▶ [Required work]
Output only the lines below that start at the line containing "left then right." and end at the line containing "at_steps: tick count", with both ends kept.

== Segment start ==

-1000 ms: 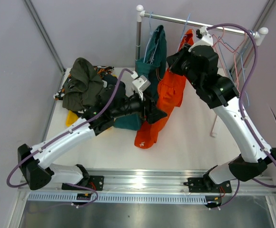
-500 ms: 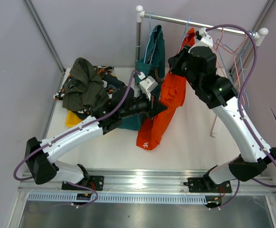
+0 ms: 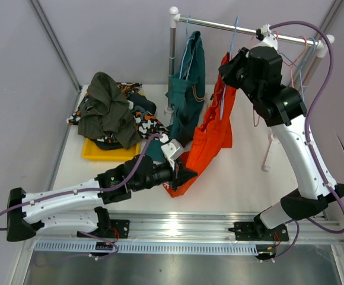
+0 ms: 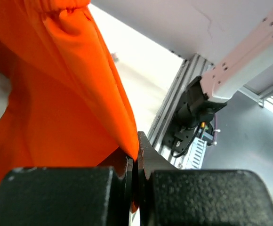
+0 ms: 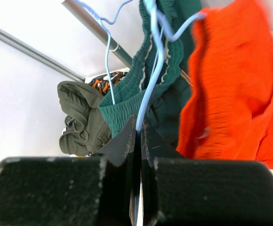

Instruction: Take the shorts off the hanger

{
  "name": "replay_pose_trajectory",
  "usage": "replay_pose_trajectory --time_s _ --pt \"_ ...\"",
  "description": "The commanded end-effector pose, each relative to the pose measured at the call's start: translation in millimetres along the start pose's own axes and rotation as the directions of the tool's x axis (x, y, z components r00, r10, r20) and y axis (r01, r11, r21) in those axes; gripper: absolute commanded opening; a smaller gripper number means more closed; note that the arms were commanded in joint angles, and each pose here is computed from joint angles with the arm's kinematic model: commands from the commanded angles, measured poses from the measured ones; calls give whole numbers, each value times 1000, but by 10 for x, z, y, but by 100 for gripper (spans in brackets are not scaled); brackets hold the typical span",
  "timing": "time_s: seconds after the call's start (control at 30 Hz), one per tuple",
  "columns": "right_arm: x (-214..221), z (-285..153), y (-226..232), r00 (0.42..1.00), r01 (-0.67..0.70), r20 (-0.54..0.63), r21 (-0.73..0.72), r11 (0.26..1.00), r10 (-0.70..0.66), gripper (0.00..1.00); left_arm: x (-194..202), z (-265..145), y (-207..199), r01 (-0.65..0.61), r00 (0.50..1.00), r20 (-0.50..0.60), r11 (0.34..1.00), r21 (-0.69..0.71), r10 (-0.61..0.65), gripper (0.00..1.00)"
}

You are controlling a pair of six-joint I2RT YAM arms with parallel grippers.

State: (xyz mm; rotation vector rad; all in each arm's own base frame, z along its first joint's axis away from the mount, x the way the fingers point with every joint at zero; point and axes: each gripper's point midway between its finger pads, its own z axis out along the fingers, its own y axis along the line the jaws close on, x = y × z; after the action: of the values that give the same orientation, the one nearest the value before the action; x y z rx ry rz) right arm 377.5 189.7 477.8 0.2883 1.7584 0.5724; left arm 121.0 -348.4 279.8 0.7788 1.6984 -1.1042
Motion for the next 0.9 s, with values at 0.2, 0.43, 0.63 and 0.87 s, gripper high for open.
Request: replay_pose_trajectory --time_s 0.2,0.43,0.63,0.87 --pt "-163 -443 201 993 -96 51 -114 989 102 0 -235 315 629 -10 1000 -20 949 -314 4 0" --pt "395 -1000 165 966 -242 -136 -180 953 219 0 -1678 878 1295 3 997 65 849 -529 37 0" --pt "287 -1170 65 976 -205 -110 -155 966 189 0 -1747 606 1297 -66 997 -21 758 -648 68 0" --pt "30 -958 70 992 -120 -42 -112 986 116 0 -2201 -876 855 36 983 157 730 -682 98 0"
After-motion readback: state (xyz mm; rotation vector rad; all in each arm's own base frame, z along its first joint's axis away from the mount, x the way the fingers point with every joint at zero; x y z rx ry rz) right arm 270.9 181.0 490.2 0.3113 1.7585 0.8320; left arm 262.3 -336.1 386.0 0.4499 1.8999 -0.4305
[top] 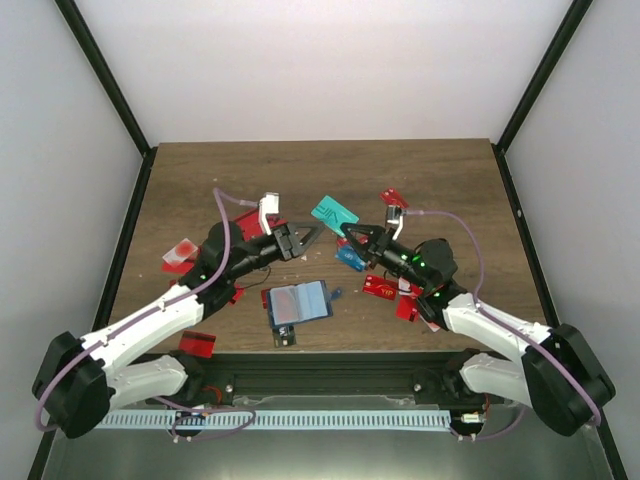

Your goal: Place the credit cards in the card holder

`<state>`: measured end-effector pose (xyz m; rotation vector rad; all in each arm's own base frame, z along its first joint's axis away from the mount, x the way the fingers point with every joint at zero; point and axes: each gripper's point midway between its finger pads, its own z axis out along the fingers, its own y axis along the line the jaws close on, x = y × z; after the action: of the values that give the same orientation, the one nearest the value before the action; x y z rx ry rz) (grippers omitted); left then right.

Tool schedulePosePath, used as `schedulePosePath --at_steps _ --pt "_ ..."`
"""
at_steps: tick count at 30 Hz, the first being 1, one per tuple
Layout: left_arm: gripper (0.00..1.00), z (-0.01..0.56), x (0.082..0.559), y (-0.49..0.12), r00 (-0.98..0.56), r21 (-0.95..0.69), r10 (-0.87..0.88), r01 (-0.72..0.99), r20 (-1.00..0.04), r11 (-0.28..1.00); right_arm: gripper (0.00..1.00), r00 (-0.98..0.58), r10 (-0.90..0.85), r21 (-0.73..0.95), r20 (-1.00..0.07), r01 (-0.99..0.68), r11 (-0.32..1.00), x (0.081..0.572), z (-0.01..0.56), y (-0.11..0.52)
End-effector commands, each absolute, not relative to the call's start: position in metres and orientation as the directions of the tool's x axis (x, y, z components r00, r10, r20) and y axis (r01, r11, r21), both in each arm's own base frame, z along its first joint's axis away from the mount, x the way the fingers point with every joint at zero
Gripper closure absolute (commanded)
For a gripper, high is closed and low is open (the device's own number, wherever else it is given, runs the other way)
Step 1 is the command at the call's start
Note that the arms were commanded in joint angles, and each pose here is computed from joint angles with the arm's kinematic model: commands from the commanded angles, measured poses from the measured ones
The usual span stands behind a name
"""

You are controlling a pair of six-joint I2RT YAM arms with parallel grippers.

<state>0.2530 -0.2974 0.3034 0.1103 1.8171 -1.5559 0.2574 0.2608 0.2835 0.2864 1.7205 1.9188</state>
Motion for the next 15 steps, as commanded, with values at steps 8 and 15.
schedulePosePath --at_steps 8,15 --pt "0.57 0.321 0.247 -0.283 -0.667 -0.8 -0.454 0.558 -0.59 0.22 0.99 -0.808 0.546 0.93 -0.224 -0.345 -0.129 0.248 0.321 0.265" --pt "0.67 0.327 0.25 -0.292 -0.664 -0.79 -0.452 0.587 -0.596 0.179 0.99 -0.832 0.503 0.92 -0.236 -0.357 -0.16 0.238 0.326 0.277"
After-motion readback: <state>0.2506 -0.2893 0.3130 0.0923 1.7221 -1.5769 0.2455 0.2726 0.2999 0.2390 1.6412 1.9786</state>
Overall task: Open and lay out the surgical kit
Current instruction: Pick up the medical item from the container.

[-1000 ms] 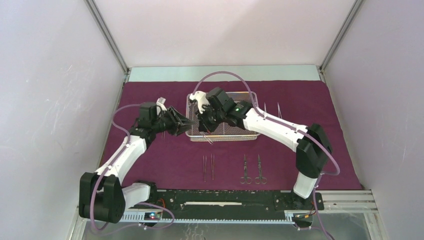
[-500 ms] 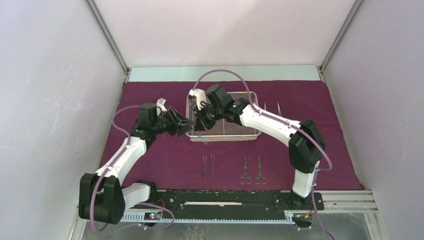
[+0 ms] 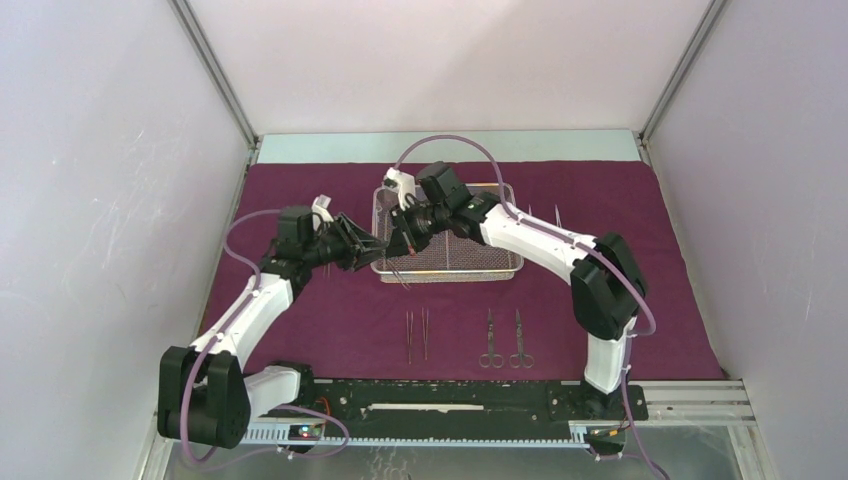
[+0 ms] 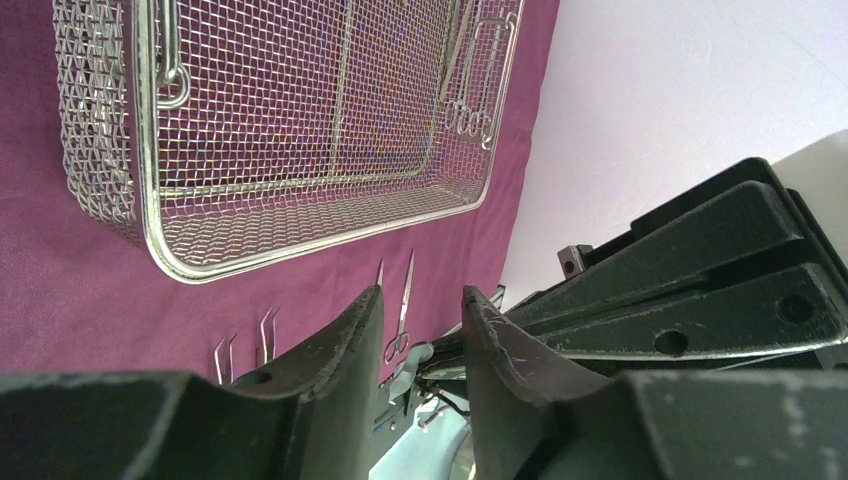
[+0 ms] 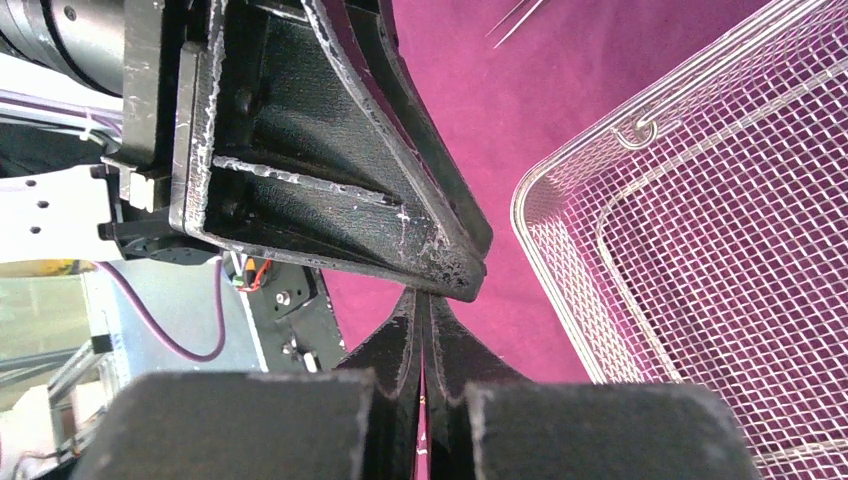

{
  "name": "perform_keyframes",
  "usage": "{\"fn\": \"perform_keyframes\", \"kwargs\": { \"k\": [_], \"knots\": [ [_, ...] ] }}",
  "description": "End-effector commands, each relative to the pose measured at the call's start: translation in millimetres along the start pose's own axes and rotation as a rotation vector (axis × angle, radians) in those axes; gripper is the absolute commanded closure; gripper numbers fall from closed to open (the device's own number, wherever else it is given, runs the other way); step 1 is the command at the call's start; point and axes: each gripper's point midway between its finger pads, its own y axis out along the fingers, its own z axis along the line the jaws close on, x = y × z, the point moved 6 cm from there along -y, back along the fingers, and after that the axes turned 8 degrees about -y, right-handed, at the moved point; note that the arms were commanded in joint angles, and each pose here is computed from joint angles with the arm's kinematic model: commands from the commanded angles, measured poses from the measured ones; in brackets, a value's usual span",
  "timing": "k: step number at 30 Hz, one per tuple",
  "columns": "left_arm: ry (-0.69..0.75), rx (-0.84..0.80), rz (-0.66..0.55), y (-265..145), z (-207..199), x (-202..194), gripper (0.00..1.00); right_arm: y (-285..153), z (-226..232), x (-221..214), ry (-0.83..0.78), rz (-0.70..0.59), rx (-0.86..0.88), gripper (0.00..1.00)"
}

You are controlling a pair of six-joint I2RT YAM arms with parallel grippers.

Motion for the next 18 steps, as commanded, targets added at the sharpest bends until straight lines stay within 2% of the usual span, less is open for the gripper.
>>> {"fn": "perform_keyframes", "kwargs": {
  "k": [1,8,13,18],
  "knots": [
    [0.041,-0.016,0.009,0.9,4.4,-3.1,0.63,-0.5,2.3,17.1,0.039,-0.063,0.042,1.0],
    [0.052,0.004,0.016,3.9,8.6,-4.5,0.67,1.4,-3.8,17.3,0.093,-0.066,0.045,1.0],
    [0.058,0.021,0.016,5.9,11.6,-4.5,0.75,1.8,-5.3,18.7,0.112,-0.074,0.048,1.0],
    [0.064,0.031,0.017,7.7,13.6,-5.2,0.78,5.3,-8.1,18.1,0.136,-0.063,0.042,1.0]
  ]
}}
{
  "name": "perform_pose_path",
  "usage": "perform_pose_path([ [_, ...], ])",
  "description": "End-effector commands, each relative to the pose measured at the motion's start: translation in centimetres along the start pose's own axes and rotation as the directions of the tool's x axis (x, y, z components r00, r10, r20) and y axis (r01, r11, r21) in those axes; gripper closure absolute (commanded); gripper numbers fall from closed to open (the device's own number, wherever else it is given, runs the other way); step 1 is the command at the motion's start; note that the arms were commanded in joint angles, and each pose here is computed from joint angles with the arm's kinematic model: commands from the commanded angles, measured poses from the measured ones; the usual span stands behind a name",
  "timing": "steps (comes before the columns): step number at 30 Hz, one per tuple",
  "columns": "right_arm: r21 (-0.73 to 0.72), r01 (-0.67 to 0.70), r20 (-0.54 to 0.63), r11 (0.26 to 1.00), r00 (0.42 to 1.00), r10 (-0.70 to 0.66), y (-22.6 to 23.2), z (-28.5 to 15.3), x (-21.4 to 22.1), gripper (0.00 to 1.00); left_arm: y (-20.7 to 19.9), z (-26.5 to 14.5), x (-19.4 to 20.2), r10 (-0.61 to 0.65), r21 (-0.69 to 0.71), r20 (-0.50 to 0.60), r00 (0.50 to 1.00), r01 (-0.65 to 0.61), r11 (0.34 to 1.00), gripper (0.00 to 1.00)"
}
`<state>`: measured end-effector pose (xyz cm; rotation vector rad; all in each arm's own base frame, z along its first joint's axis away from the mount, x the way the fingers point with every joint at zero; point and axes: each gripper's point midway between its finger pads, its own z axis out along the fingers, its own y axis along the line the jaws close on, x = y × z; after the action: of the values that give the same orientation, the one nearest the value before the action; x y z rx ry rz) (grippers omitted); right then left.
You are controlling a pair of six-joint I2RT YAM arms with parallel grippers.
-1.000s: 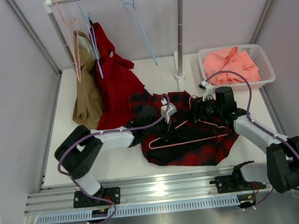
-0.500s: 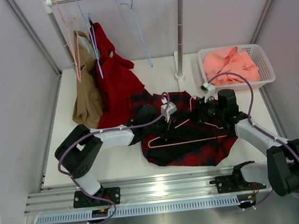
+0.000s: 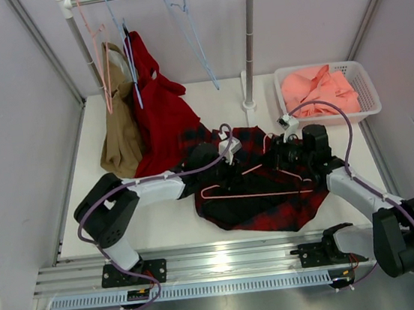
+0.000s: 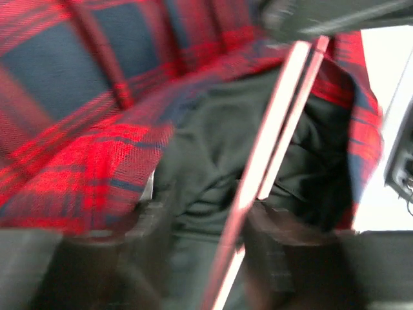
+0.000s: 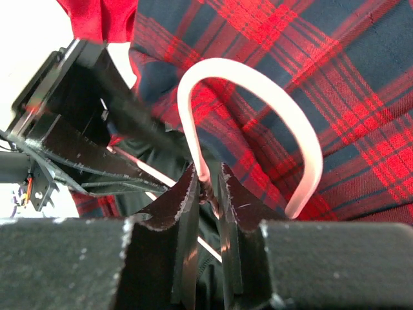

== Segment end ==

▶ [Written answer]
`<state>`: measured end-effector pose (xyz m; rotation vector rad; all in each arm's own base frame, z along its first joint's axis away from the mount, x the way the fingers point with every joint at zero; point and axes: each gripper's point midway between its finger pads, its own z axis out along the fingers, its own y axis along the line the jaws close on, x = y × z; after the action: of the values that give the same orientation, the one nearest the value before the action; x y z rx ry rz) (grippers omitted); left then right.

Tool schedulePosePath, used as `schedulePosePath --at_steps _ --pt "_ ..."`
"""
at_steps: tick count at 30 Hz, the first being 1, one per tuple

The required output has been given in full.